Maybe I'm too proud.
Because I couldn't bring myself to tell you that it hurt to lose you. Do you remember the silly garden games we played when we were young? We loved digging up Mum's flower beds, searching for 'treasure' until it got too dark and we were muddy and cold, left with little piles of broken white china at our feet - fighting over the best bits. We used to lie on our bellies playing Monopoly for hours - you were the ship, and I was the boot. You'd always cheat - just like Gramps - and nick Park Lane whenever I ran to the bathroom and back again - either that, or a £500 note. Remember when we collected the smooth skimming pebbles on Bognor Regis beaches? Us two, pottering about in our jellies, sandy hands clasping red plastic buckets filled with super-smooth skimmers. I hurt because you'd so carelessly thrown it all away.
I have so many questions I need to ask you, even now, after time wrapped it's forgetful hands over and over those painful situations, until all the sharp edges became blurred. It's just like the sea's waves of repetition, when the days turn into years of tumbling jagged rocks in the tides, which in time, become our smooth skimmers. You cant tell by looking at a single pebble what it could have looked like, how rough those edges once might have been. I buried the hurt you caused deep down, so deep, I'm sometimes worried I'll forget. I often feel like I have to remind myself, skim over the details in my mind, just so you don't get away with it.
I could never walk, the way you walk into a room - cocky, like you own it. You make people feel as if they have to tiptoe around you. I don't like your arrogance and don't understand it. Sometimes I wonder if it's really who you are, or just a facade to protect yourself from what you've done. It's probably easier to be this way, than to care about what people think.

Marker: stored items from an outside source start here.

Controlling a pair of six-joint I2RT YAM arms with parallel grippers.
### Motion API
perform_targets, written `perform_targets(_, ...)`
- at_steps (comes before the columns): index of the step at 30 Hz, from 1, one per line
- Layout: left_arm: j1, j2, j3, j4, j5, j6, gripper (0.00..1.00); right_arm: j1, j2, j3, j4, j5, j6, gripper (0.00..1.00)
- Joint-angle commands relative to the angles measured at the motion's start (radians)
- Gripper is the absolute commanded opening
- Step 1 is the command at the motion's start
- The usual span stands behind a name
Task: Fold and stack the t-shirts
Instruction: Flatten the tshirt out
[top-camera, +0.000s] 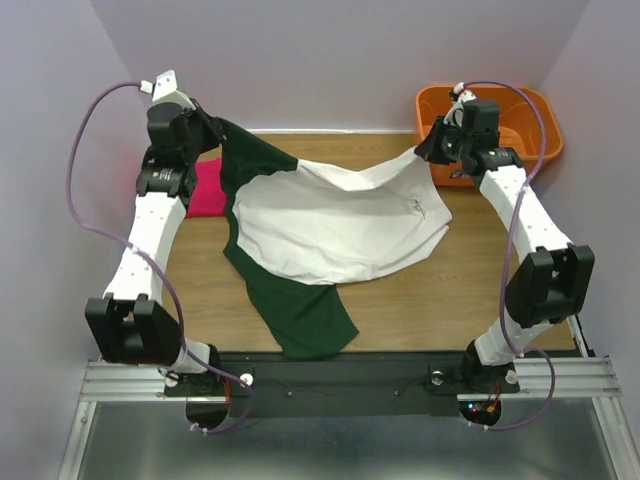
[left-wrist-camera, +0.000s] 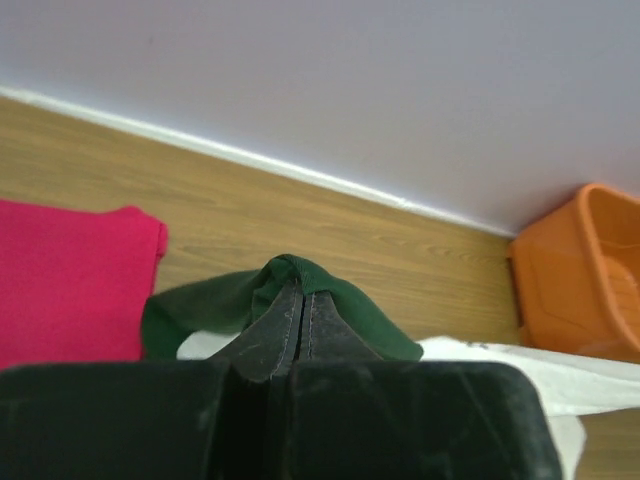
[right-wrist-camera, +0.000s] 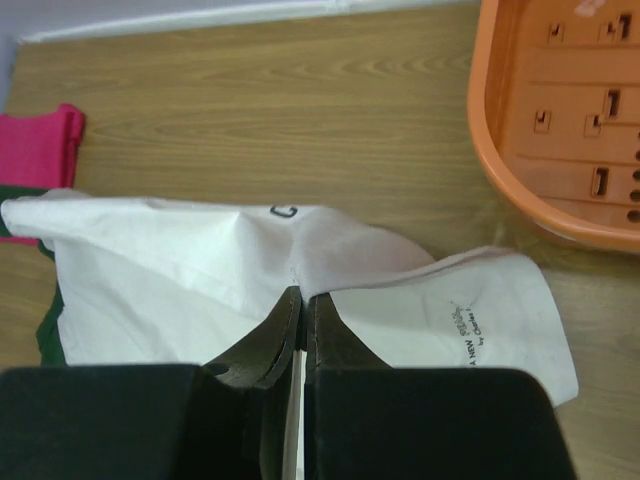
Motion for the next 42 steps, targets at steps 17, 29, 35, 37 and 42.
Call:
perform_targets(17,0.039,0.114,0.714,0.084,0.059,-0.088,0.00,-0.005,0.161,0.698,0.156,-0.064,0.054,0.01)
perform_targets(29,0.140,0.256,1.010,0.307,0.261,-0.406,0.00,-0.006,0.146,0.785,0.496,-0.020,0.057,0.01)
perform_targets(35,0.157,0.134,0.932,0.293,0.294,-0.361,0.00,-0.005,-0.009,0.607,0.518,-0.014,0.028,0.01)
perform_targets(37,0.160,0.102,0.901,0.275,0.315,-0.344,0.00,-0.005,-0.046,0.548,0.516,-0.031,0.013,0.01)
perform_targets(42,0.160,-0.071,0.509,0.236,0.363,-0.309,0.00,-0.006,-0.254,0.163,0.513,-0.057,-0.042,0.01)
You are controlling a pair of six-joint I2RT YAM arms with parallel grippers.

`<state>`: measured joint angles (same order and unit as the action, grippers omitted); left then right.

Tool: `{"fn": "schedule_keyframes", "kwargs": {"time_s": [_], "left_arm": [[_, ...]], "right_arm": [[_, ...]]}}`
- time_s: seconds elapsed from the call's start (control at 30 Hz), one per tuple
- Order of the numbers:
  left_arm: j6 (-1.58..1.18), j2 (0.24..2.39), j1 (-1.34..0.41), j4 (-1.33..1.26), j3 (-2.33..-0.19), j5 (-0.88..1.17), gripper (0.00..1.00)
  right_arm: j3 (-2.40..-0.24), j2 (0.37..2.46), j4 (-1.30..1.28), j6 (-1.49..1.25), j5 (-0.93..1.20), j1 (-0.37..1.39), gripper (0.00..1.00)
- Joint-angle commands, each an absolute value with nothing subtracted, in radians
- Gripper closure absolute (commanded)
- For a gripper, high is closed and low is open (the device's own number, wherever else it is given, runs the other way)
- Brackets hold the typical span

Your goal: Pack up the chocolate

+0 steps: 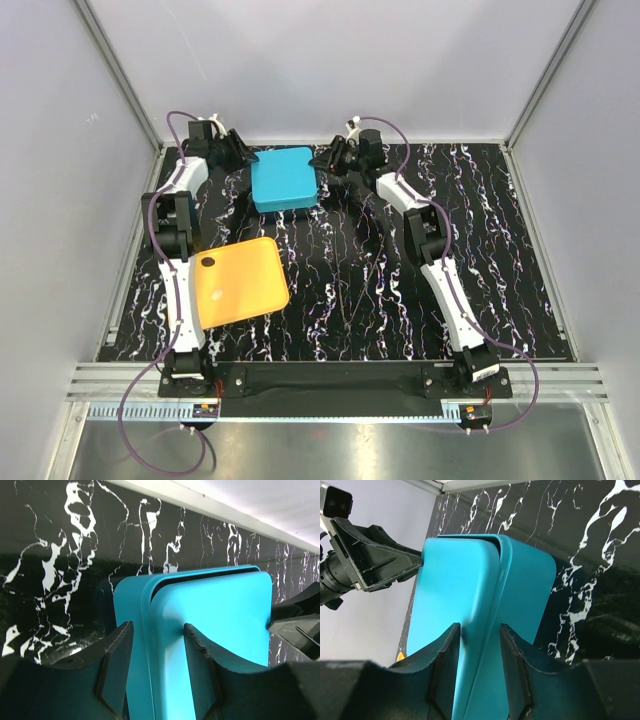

I watched you on Boxing Day, put your arm around my Mum. Her eyes went soft, and the colour flushed to her cheeks. She looked so happy. Just for that moment, it was as if you hadn't hurt her all those times, and I knew she was hoping you'd changed. I find it hard how you have crept back in. You lay sprawled on your belly on the living room floor, playing board games with the children (just like we used to). I thought how much space you took up now, how the room felt smaller, a little claustrophobic. I saw the years etched deeper on your face. Your eyes crinkled up whenever you smiled, but they didn't really sparkle.
I wasn't feeling that well, was I? Remember, I had that cold? You'd laughed at me glugging cough syrup straight from the bottle, and I'd given you a look. You reached out your arm and playfully grabbed me - caught me by surprise. You hugged me so tight, and wouldn't let me go, and I must have looked so small compared to you, because I only came up to your chest. You smelt of fags and other people's houses, a mixture of the familiar, and the not quite right.
I was frightened that once you let me go, we would return to just pretending. You'd once again turn into you - the brother that I'd lost. And I would go back to never forgetting.